NATIVE AMERICAN LAND
Tribal land buy-back program starting
WASHINGTON (AP) - The Interior Department says it is ready to start a program to help Native American tribes buy parcels of reservation land that have accumulated multiple owners.
The purchases announced Tuesday are part of the settlement of the Cobell lawsuit over government mismanagement of Indian land royalties.
Outgoing Interior deputy secretary David Hayes says purchase offers should begin at the end of the year and speed up in coming years.
The program will start with the Pine Ridge, S.D.; Crow, Mont. and Makah, Wash. reservations and the Sisseton Wahpeton Oyate of South Dakota tribe and involve 10 to 12 tribes by year's end.
Allotting reservation land to individual tribe members, who passed it to heirs, was once a government method for assimilating American Indians. Some parcels now have thousands of owners.
PULSE CROP PLANT
Hughes County approves zone change for pulse plant
HARROLD, S.D. (AP) - Hughes County Commissions have approved the final plat and zoning changes needed to construct a new pulse processing plant set to be near Harrold.
The Capital Journal reports that the commissioners on Monday approved changing the zoning from agricultural use to an agricultural and industrial development.
South Dakota Pulse Processors has raised $2 million to construct the plant, which will process pulse crops like lentils, field peas and chick peas.
The Pierre Economic Development Corp. plans to buy the five-acre lot for $50,000 and lease the property to South Dakota Pulse Processors.
SEX TRAFFICKING SENTENCE
Iowa man sentenced in SD for sex trafficking
SIOUX FALLS, S.D. (AP) - An Iowa man convicted of commercial sex trafficking in South Dakota has been sentenced to 10 years in federal prison.
Fifty-9-year-old Ronald Bonestroo, of Hull, Iowa, was sentenced Monday by U.S. District Judge Karen Schreier - the same judge who last year overturned his conviction. Her decision later was reversed by the 8th U.S. Circuit Court of Appeals.
U.S. Attorney Brendan Johnson says Bonestroo was accused in February 2011 of answering an online advertisement posted by police as part of a sting operation and trying to pay for sex with what he believed would be two 14-year-old girls.
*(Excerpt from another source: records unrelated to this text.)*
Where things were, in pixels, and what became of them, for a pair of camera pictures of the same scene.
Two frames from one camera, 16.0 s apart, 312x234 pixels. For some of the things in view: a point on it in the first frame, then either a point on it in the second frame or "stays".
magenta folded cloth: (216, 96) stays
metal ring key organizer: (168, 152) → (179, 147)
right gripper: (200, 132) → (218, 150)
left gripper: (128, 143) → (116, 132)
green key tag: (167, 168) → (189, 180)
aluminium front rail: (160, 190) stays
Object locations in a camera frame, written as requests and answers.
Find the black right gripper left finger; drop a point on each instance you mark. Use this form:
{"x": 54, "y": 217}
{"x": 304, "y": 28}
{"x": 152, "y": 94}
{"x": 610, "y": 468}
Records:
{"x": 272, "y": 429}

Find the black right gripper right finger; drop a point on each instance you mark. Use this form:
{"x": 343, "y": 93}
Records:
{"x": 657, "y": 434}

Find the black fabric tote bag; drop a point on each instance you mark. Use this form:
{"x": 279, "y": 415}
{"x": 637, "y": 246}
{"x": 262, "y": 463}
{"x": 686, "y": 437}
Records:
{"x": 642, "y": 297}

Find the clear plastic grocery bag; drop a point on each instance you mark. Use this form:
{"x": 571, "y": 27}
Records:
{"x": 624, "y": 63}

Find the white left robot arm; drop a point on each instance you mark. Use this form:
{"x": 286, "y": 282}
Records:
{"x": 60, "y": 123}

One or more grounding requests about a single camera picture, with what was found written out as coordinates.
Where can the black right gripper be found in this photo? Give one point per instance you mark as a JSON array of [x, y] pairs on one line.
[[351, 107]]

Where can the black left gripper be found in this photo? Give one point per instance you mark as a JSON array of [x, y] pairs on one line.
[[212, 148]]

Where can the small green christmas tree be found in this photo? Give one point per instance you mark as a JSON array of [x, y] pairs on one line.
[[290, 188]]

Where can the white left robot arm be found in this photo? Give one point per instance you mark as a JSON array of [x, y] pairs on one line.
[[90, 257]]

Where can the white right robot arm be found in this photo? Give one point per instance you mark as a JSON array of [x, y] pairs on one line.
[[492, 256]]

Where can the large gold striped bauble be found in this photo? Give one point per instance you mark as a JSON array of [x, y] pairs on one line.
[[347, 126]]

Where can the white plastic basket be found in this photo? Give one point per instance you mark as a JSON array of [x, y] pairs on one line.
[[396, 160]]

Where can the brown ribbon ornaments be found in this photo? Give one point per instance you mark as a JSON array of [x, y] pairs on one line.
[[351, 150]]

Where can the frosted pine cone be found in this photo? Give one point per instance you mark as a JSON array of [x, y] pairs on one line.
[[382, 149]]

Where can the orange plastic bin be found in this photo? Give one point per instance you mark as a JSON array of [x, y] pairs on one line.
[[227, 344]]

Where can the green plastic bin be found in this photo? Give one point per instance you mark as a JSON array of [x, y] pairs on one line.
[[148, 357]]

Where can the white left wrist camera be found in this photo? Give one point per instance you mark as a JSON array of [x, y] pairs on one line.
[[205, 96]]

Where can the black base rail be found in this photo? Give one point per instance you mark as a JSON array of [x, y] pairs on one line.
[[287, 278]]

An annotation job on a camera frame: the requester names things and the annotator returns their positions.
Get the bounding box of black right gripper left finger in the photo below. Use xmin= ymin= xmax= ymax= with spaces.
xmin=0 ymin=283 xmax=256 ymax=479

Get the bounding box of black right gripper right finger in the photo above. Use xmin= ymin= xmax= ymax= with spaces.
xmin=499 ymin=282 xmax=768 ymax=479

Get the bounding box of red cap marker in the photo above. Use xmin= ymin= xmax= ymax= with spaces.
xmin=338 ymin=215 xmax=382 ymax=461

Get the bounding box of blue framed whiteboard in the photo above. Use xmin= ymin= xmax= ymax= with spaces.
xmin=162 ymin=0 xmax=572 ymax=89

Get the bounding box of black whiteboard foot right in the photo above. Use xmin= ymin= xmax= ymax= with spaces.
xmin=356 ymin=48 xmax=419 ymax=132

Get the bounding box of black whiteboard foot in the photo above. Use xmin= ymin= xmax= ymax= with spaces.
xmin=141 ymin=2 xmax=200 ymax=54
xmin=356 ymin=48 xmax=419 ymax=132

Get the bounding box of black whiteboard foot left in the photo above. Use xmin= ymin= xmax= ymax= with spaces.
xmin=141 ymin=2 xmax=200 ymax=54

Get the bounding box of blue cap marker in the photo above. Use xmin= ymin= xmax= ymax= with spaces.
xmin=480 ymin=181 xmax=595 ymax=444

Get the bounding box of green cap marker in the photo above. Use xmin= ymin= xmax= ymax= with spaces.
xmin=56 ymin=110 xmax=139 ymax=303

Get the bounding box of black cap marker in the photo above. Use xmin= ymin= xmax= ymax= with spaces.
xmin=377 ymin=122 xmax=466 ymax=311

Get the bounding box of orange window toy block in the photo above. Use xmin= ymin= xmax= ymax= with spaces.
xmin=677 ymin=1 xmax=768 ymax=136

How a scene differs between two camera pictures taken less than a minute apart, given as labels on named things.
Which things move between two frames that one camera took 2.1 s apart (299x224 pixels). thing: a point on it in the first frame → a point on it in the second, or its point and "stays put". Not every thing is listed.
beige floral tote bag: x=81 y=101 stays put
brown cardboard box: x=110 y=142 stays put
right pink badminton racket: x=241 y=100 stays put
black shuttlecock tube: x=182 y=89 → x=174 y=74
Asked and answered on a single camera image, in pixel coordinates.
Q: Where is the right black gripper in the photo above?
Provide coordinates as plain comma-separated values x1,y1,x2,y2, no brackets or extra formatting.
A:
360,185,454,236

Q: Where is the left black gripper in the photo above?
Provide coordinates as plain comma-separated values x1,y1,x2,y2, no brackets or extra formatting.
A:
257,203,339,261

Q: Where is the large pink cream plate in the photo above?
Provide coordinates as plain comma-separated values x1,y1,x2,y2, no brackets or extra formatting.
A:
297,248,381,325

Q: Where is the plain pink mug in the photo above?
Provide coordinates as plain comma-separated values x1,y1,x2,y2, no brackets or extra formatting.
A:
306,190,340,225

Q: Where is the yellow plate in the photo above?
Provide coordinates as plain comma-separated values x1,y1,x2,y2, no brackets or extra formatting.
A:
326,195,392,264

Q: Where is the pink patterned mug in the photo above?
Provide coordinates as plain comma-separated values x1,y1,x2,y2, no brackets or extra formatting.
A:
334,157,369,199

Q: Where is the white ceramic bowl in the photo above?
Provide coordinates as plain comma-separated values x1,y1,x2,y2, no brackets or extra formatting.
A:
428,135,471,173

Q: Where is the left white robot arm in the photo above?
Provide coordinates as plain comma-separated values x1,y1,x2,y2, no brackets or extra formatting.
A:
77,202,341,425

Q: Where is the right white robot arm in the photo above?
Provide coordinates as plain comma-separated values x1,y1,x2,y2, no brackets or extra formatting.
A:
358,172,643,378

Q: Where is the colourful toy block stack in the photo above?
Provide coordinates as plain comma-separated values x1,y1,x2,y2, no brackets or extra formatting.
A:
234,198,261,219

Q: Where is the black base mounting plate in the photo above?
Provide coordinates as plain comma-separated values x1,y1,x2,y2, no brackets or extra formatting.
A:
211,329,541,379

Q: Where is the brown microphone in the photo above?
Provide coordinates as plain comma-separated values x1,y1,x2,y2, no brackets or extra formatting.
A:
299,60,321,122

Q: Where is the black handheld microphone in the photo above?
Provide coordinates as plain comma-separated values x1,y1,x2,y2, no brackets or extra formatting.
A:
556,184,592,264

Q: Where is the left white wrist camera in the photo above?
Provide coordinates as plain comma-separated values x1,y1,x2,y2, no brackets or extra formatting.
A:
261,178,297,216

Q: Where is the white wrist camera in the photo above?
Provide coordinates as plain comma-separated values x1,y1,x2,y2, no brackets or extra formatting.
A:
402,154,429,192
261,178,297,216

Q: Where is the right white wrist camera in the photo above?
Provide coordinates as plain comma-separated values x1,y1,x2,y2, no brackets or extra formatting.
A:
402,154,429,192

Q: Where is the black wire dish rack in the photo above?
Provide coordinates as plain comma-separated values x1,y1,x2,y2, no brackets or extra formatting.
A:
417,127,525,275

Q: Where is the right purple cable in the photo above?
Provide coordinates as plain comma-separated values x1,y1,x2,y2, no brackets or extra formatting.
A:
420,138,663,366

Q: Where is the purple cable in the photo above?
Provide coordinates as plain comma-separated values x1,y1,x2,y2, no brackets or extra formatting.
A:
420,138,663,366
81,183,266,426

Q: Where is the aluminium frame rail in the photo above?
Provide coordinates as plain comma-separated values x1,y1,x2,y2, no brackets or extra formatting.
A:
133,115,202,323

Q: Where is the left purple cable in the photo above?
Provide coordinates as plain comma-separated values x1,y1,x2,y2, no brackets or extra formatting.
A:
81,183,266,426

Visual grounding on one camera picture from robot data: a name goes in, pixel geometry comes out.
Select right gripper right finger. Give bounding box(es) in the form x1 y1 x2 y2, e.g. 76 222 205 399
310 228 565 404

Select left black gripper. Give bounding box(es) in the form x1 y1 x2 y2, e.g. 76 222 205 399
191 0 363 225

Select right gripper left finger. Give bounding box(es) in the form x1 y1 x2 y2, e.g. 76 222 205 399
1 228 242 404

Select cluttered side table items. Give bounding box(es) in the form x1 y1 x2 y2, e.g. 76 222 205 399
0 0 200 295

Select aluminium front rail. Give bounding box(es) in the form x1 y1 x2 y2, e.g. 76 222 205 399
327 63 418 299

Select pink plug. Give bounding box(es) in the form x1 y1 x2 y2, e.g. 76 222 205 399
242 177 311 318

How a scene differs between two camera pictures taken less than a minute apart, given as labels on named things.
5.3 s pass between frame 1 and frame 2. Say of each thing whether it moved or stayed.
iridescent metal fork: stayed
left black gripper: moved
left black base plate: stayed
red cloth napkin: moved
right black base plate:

Two other men were arrested in the sting. The Argus Leader newspaper reports that one committed suicide and the other pleaded guilty to a lesser charge.
SUSPECT SHOT
Officers shoot man following chase in southwest SD
NEW UNDERWOOD, S.D. (AP) - A suspected drunken driver was shot multiple times after allegedly brandishing a rifle following a half-hour police chase in southwestern South Dakota.
Attorney General Marty Jackley says two Pennington County deputies and a Highway Patrol officer chased 43-year-old Travis Ross on Interstate 90 Monday afternoon. The officers used spike strips to disable the suspect's vehicle when Ross left the interstate in the New Underwood area. They shot him when he allegedly got out of the vehicle with the weapon.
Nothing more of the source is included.